De plus, le monde de la musique semble être un domaine épargné par les troubles psychologiques. Certes, de nombreux compositeurs avaient leurs excentricités comme la peur du chiffre 13 de Schoenberg, le mysticisme de Gounod, l’humour excessif et décalé d’Erik Satie … Mais très peu étaient véritablement malades, ou fous. Seul Robert Schumann présentait de graves troubles qui l’obligèrent à passer la fin de sa vie dans un asile.

Pourquoi les compositeurs, par rapport aux peintres ou aux auteurs, sont-ils plutôt épargnés par la folie ? « Il y a dans la musique des contraintes si fortes, qu’il est impossible d’être complètement fou pour composer », analyse Benjamin Frantz. En effet, la musique pose un cadre plus ou moins strict, selon les époques, avec une durée dans le temps, une harmonie à respecter ou encore une linéarité de l’oeuvre.

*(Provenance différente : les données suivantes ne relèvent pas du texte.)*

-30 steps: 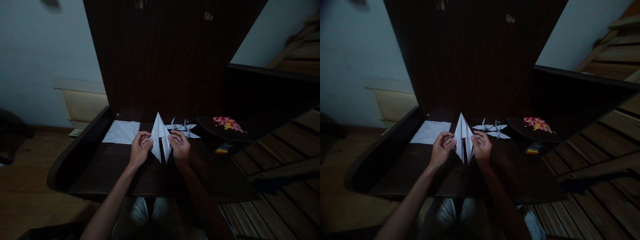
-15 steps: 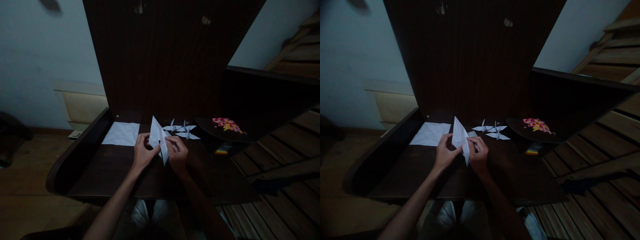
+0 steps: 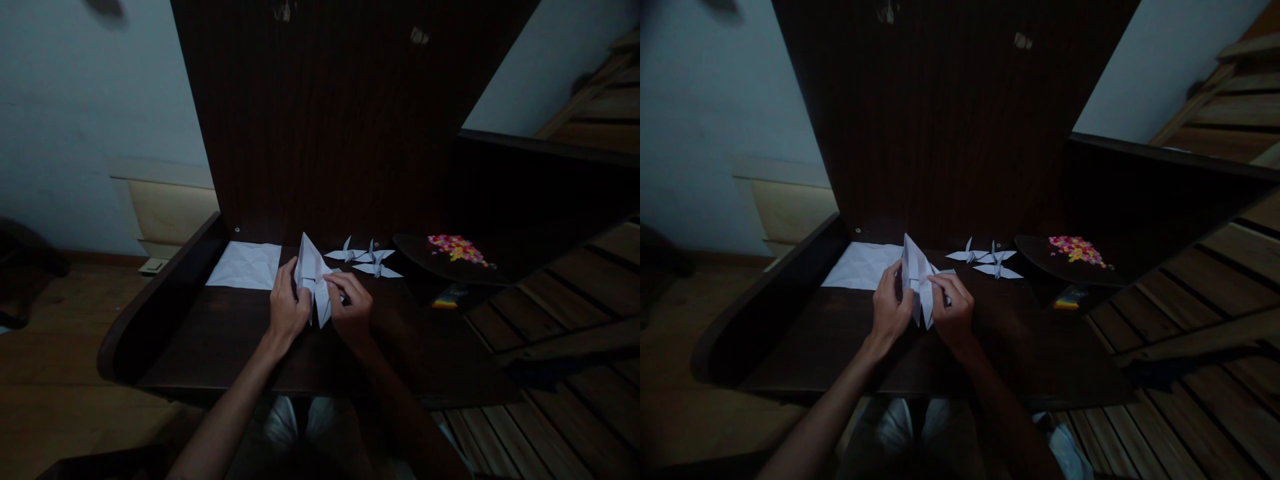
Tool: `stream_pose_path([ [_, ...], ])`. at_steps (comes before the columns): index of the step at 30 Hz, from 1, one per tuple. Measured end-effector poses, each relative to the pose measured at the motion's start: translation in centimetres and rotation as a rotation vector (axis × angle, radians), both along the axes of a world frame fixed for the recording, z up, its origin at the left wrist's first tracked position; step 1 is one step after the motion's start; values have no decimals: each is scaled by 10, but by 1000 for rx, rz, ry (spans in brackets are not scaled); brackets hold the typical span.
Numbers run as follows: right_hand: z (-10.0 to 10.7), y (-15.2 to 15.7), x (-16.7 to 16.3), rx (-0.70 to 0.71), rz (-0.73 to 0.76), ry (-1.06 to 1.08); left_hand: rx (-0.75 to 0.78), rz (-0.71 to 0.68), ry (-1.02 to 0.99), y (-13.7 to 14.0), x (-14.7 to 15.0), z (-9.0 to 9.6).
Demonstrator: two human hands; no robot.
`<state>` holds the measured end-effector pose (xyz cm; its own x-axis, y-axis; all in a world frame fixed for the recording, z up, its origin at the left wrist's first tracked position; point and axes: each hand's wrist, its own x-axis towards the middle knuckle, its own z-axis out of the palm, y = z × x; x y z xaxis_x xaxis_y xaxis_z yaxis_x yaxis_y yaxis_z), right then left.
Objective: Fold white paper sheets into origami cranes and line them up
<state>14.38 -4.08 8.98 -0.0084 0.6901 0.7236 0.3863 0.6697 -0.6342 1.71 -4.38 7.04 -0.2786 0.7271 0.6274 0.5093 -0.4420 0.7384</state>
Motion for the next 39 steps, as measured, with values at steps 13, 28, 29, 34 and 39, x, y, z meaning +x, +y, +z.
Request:
stream_pose_path([
  [13,4,2,19,-35,212,-320,-297,-10,-100,5,-16,7],
  [28,5,25,48,184,262,-524,-625,-371,-742,7,-52,17],
  [29,5,23,46,188,248,-473,-646,-385,-750,7,-53,17],
  [34,12,14,38,24,172,-191,-667,-419,-798,7,-55,14],
  [39,3,31,38,-504,222,160,-727,-384,-848,5,-63,8],
])
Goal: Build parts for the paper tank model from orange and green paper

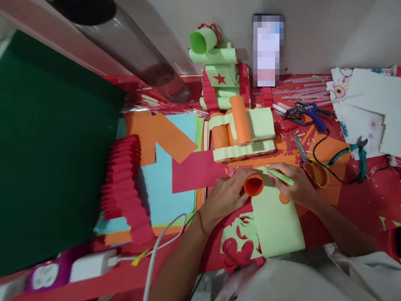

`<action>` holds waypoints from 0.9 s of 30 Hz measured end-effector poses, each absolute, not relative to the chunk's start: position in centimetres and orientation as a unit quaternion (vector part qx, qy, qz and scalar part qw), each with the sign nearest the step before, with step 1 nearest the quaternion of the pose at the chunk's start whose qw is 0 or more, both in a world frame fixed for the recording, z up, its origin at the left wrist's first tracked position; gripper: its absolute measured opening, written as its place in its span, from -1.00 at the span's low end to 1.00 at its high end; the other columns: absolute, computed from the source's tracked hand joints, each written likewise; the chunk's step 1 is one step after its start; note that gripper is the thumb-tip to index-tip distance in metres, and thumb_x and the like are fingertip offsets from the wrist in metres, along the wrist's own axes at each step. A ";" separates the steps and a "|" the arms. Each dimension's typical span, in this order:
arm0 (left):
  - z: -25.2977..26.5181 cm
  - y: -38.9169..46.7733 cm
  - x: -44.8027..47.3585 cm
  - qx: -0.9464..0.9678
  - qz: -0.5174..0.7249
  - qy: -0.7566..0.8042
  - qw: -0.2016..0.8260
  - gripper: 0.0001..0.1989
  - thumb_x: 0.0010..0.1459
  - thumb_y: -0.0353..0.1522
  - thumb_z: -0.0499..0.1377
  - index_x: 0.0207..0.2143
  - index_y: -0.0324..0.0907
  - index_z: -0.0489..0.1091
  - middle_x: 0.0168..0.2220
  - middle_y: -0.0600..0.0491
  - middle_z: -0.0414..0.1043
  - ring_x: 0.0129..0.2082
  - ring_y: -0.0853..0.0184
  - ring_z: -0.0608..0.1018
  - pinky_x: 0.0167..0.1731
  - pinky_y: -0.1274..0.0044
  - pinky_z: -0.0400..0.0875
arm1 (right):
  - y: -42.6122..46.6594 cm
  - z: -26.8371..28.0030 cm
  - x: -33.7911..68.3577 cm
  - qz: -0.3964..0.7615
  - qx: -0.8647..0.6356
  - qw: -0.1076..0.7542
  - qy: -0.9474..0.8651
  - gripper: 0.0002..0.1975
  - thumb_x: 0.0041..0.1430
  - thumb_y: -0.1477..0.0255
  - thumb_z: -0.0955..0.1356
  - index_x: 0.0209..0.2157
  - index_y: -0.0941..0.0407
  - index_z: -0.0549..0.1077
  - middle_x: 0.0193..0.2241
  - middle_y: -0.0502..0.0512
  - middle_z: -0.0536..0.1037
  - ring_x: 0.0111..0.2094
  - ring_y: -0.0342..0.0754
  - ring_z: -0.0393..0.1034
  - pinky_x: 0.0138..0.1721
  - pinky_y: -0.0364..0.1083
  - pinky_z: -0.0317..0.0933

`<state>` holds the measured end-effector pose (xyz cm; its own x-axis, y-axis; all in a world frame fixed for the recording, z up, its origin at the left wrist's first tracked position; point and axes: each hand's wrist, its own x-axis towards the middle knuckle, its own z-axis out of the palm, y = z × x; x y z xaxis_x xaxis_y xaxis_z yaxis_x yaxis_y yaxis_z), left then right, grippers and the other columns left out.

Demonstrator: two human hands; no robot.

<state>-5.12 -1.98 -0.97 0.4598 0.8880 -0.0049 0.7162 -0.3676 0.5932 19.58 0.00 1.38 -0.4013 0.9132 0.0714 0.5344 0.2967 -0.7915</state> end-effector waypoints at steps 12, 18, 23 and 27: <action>-0.6 -2.2 -4.8 0.775 0.205 0.511 0.310 -0.47 0.37 -0.17 0.19 0.33 -0.07 0.28 0.25 -0.08 0.51 0.17 0.08 0.61 -0.06 0.33 0.62 | 0.0 1.7 19.2 0.402 -0.475 0.267 -0.736 -0.86 0.28 0.43 0.39 -0.12 0.02 0.48 -0.17 0.07 0.71 -0.17 0.02 0.63 -0.13 -0.05 0.42; -0.7 -2.3 -5.0 0.767 0.243 0.497 0.325 -0.61 0.34 -0.27 0.21 0.18 -0.11 0.40 0.12 -0.07 0.60 0.12 0.12 0.64 0.10 0.31 0.57 | 0.1 1.3 19.3 0.409 -0.473 0.269 -0.733 -0.87 0.20 0.48 0.41 -0.20 0.03 0.47 -0.26 0.03 0.68 -0.26 -0.03 0.58 -0.18 -0.08 0.35; -1.1 -2.1 -5.2 0.774 0.264 0.483 0.314 -0.65 0.34 -0.28 0.23 0.14 -0.13 0.42 0.11 -0.08 0.61 0.08 0.13 0.66 -0.05 0.38 0.63 | 0.2 1.5 19.3 0.428 -0.483 0.261 -0.718 -0.89 0.18 0.50 0.41 -0.24 0.04 0.49 -0.33 -0.02 0.63 -0.33 -0.08 0.50 -0.26 -0.13 0.28; -1.1 -2.0 -5.1 0.773 0.280 0.477 0.310 -0.65 0.33 -0.23 0.26 0.11 -0.13 0.45 0.05 -0.09 0.63 0.04 0.11 0.68 -0.06 0.38 0.63 | 0.3 1.4 19.2 0.425 -0.480 0.272 -0.718 -0.90 0.17 0.52 0.42 -0.26 0.06 0.50 -0.33 -0.01 0.64 -0.34 -0.10 0.48 -0.25 -0.15 0.26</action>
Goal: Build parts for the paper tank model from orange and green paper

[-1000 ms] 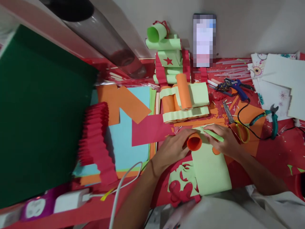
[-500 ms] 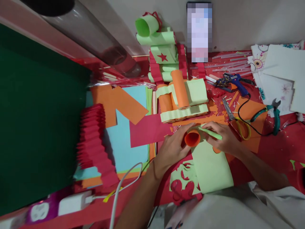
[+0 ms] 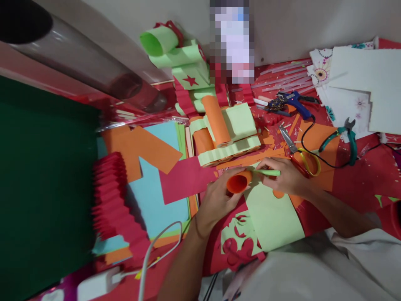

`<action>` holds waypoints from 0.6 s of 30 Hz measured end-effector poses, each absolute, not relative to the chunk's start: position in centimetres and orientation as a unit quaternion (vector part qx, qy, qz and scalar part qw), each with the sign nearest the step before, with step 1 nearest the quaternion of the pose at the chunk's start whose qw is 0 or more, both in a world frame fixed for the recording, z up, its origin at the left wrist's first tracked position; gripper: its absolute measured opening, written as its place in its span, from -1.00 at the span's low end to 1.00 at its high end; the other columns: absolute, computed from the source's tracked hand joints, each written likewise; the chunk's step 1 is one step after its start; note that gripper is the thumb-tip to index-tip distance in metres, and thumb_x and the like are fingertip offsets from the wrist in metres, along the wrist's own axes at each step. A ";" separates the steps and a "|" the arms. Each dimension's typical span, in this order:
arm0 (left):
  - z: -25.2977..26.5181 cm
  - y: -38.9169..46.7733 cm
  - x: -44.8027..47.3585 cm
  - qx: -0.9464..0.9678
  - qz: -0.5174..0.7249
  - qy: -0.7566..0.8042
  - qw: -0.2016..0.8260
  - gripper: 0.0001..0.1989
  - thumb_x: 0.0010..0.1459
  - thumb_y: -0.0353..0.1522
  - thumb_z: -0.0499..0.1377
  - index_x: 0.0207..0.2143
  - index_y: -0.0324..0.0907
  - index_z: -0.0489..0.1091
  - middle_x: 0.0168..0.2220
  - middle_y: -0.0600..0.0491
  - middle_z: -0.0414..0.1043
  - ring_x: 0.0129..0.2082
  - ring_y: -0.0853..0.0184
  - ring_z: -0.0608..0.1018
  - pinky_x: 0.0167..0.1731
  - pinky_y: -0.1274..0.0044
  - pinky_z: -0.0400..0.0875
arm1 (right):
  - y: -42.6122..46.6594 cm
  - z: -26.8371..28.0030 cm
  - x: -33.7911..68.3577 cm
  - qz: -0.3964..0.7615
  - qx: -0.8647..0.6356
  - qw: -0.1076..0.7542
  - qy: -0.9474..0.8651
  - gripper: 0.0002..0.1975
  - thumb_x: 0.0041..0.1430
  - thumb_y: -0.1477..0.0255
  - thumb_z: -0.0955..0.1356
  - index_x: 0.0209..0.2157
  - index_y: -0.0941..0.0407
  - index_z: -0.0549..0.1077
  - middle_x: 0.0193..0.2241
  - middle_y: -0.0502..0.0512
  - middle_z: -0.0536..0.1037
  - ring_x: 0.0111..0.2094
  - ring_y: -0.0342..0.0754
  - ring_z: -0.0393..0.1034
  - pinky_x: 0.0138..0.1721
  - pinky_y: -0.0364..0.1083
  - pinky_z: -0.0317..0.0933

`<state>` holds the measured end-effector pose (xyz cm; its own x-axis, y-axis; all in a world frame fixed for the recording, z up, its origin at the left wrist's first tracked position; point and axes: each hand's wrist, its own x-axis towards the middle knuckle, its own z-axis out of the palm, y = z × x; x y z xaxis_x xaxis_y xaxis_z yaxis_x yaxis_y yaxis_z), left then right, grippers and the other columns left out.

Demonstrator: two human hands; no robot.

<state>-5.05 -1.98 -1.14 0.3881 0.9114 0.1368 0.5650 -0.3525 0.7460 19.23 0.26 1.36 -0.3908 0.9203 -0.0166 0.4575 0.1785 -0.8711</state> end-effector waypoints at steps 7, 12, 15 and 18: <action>-0.8 -2.1 -4.9 0.765 0.291 0.489 0.302 -0.72 0.31 -0.18 0.28 0.00 -0.11 0.53 -0.08 -0.07 0.67 -0.03 0.11 0.70 -0.06 0.38 0.64 | 0.3 1.2 19.2 0.424 -0.474 0.265 -0.725 -0.83 0.12 0.58 0.41 -0.25 0.06 0.50 -0.31 0.01 0.65 -0.30 -0.08 0.49 -0.22 -0.14 0.26; -1.1 -2.1 -4.9 0.773 0.295 0.490 0.277 -0.72 0.31 -0.18 0.28 -0.02 -0.12 0.55 -0.11 -0.06 0.67 -0.08 0.12 0.71 -0.05 0.38 0.65 | 0.2 0.9 19.3 0.409 -0.464 0.281 -0.733 -0.83 0.10 0.58 0.40 -0.27 0.06 0.48 -0.34 0.00 0.62 -0.31 -0.09 0.46 -0.22 -0.15 0.25; -1.1 -2.2 -5.0 0.775 0.292 0.490 0.272 -0.71 0.32 -0.18 0.28 -0.02 -0.14 0.55 -0.07 -0.09 0.67 -0.03 0.11 0.70 -0.01 0.36 0.63 | 0.2 0.9 19.3 0.406 -0.467 0.287 -0.732 -0.83 0.07 0.59 0.39 -0.29 0.06 0.47 -0.37 -0.02 0.60 -0.33 -0.09 0.44 -0.24 -0.15 0.24; -1.1 -2.2 -5.0 0.781 0.289 0.483 0.271 -0.71 0.33 -0.19 0.27 0.00 -0.15 0.54 -0.04 -0.11 0.66 0.00 0.10 0.69 -0.02 0.38 0.63 | 0.2 1.0 19.3 0.407 -0.468 0.288 -0.730 -0.82 0.05 0.59 0.39 -0.30 0.06 0.46 -0.38 -0.02 0.59 -0.34 -0.10 0.43 -0.25 -0.16 0.24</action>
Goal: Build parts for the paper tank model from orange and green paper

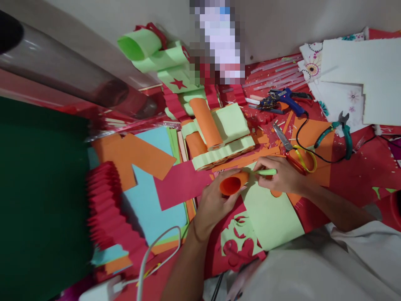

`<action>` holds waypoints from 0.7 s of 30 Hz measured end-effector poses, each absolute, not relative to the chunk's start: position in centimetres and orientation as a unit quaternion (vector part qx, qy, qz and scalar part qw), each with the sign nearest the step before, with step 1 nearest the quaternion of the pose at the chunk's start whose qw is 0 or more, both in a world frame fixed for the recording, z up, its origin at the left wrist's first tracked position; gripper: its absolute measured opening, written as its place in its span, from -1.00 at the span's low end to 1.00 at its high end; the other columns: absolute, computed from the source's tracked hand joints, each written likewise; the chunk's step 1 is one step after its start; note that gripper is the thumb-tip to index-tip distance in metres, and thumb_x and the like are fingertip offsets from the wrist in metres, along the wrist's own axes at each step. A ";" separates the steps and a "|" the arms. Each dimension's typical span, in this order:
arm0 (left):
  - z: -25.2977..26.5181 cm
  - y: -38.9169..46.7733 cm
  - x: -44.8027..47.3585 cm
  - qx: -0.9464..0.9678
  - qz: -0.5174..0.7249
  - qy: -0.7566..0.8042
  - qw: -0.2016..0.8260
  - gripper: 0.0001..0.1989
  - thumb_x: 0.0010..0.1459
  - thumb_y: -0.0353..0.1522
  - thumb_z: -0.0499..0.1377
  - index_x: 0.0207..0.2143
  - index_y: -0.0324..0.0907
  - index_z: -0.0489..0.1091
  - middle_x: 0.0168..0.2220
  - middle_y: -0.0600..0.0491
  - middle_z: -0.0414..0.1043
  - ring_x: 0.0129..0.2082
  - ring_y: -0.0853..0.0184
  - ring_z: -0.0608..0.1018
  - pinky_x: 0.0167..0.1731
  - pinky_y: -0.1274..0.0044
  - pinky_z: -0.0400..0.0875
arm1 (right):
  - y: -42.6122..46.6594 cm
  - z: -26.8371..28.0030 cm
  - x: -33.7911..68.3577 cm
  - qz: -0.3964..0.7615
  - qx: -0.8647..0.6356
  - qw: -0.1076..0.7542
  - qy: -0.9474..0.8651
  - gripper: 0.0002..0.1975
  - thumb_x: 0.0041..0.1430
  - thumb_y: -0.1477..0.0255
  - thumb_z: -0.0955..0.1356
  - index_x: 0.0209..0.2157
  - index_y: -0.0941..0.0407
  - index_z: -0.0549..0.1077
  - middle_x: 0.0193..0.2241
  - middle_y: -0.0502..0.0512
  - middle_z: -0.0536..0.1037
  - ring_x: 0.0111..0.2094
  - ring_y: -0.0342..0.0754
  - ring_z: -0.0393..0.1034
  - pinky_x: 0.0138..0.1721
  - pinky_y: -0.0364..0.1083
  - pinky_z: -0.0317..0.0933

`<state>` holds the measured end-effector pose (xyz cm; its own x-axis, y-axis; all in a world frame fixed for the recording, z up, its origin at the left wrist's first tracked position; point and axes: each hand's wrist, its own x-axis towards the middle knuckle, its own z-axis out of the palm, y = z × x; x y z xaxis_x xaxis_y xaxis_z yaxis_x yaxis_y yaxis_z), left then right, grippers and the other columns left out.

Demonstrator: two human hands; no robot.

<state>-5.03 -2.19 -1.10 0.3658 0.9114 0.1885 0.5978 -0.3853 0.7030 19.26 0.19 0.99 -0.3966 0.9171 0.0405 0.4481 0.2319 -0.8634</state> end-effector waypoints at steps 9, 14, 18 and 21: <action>-1.2 -2.3 -5.0 0.770 0.289 0.502 0.268 -0.70 0.31 -0.16 0.28 -0.01 -0.12 0.55 -0.13 -0.07 0.68 -0.09 0.11 0.71 -0.04 0.35 0.65 | 0.1 0.9 19.3 0.405 -0.464 0.288 -0.733 -0.86 0.10 0.56 0.38 -0.28 0.07 0.47 -0.33 0.02 0.62 -0.31 -0.08 0.46 -0.22 -0.14 0.27; -1.3 -2.4 -5.0 0.772 0.291 0.499 0.264 -0.69 0.32 -0.16 0.27 0.01 -0.12 0.55 -0.11 -0.08 0.68 -0.06 0.09 0.71 -0.02 0.32 0.64 | 0.1 1.1 19.3 0.414 -0.468 0.293 -0.723 -0.86 0.06 0.56 0.38 -0.31 0.06 0.44 -0.36 0.00 0.61 -0.34 -0.09 0.45 -0.24 -0.14 0.27; -1.2 -2.3 -5.0 0.775 0.284 0.501 0.260 -0.67 0.32 -0.15 0.27 0.01 -0.13 0.55 -0.11 -0.09 0.68 -0.06 0.09 0.71 -0.04 0.34 0.64 | 0.1 1.1 19.3 0.417 -0.476 0.287 -0.719 -0.86 0.07 0.55 0.37 -0.31 0.06 0.45 -0.34 0.02 0.61 -0.32 -0.08 0.45 -0.22 -0.14 0.27; -1.1 -2.2 -4.9 0.777 0.280 0.499 0.262 -0.65 0.33 -0.13 0.25 0.02 -0.14 0.55 -0.07 -0.10 0.67 -0.05 0.08 0.70 -0.03 0.33 0.63 | 0.0 1.1 19.3 0.418 -0.475 0.281 -0.722 -0.87 0.05 0.55 0.38 -0.32 0.06 0.44 -0.38 0.00 0.59 -0.36 -0.10 0.42 -0.25 -0.14 0.26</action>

Toutes ces contraintes forcent le compositeur à respecter un ordre établi pour écrire de la musique, et à suivre des règles propres à la composition, apprises naturellement ou non. L’expression de la folie est régulée par ce cadre, même si la liberté trouve aussi sa place et que les meilleurs compositeurs ont toujours su contourner ces règles…

L’histoire rentiendra ces « coups de génie » de compositeurs en avance sur leur époque. Et leurs excentricités savoureuses seront prises pour de la folie.